Merge Overlapping Intervals

Difficulty: Medium, Asked-in: Amazon, Adobe, Hike

Key takeaway: An excellent problem to learn problem solving using sorting.

Let’s understand the problem

Given an array of intervals where the start and end points of each interval are provided, write a program to merge all overlapping intervals and return an array of non-overlapping intervals that cover all the intervals in the input.

  • The output should be an array of only mutually exclusive intervals.
  • The intervals can be given in any order.

Merge overlapping intervals example

More examples

Input: intervals = [ [9, 12], [3, 7], [1, 4], [14, 17] ], Output: [ [1, 7], [9, 12], [14, 17] ]

Explanation: Since intervals [1, 4] and [3, 7] are overlapping, we merge them into [1, 7].

Input: intervals = [ [1, 6], [6, 9] ], Output: [ [1, 9] ]

Explanation: Intervals [1, 6] and [6, 9] are overlapping.

Input: intervals = [ [8, 10], [2, 4], [1, 3], [5, 9] ], Output: [ [1, 4], [5, 10]]

Explanation: Intervals [2, 4] and [1, 3] are overlapping, we merge them into [1, 4]. Similarly, we merge [8, 10] and [5, 9] into [5, 10].

Brute force solution using nested loops

Solution idea

One basic idea is to construct the output array of merged intervals incrementally by traversing the input intervals.

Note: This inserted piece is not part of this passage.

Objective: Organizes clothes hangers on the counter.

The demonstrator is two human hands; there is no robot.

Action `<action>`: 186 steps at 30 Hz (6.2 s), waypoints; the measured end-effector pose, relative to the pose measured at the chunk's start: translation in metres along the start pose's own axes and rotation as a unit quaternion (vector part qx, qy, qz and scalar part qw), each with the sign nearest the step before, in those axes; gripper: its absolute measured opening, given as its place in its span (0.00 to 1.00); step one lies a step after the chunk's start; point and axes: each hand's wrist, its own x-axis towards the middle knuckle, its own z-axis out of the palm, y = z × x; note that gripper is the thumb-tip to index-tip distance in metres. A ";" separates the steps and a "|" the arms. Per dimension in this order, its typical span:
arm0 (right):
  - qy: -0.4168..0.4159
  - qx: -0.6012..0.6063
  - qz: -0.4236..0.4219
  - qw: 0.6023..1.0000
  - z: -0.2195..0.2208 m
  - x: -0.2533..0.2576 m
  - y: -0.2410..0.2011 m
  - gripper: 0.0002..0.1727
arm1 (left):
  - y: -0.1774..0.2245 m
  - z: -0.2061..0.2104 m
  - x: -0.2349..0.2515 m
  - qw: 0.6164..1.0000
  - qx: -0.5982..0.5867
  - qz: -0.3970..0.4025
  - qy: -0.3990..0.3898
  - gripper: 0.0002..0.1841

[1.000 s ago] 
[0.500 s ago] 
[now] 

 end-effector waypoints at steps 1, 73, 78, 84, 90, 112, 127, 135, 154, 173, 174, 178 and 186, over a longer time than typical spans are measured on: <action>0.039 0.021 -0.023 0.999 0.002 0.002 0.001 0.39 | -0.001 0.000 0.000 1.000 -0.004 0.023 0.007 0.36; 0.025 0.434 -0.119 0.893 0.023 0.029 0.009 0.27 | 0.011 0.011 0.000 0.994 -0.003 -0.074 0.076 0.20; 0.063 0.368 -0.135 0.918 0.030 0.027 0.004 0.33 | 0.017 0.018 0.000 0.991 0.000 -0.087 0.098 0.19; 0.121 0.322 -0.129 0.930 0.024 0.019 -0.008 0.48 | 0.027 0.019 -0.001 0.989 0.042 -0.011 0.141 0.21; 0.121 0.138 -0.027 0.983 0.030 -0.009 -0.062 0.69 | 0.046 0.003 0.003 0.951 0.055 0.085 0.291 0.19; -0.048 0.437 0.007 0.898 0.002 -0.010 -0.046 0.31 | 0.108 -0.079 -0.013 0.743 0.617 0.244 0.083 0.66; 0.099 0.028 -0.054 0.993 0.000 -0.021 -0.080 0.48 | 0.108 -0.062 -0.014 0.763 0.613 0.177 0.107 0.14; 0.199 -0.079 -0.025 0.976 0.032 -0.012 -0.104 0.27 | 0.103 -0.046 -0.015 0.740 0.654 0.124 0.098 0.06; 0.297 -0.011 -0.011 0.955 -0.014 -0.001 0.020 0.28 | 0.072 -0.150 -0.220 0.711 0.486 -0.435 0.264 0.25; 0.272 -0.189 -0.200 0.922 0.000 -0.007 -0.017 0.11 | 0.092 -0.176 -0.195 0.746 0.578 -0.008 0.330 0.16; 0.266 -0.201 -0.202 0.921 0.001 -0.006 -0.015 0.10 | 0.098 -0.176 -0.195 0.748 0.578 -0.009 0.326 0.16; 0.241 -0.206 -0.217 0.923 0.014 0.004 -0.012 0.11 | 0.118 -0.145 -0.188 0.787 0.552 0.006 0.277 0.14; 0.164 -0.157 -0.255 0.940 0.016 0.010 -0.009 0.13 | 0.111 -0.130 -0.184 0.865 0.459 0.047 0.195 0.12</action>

To achieve this, we iterate through each interval and check if it can be merged with any existing merged intervals in the output. If it cannot be merged, we include it as a separate interval in the output. How does this idea work? Let's explore!

Let's assume we have already merged intervals from index 0 to i - 1 in an output[] array. Now, for the ith interval, we traverse the output[] and check if the ith interval can be merged with any existing intervals in the output[]. If it cannot be merged, we add it to the output[]. Otherwise, we merge the ith interval with the overlapping interval in the output[].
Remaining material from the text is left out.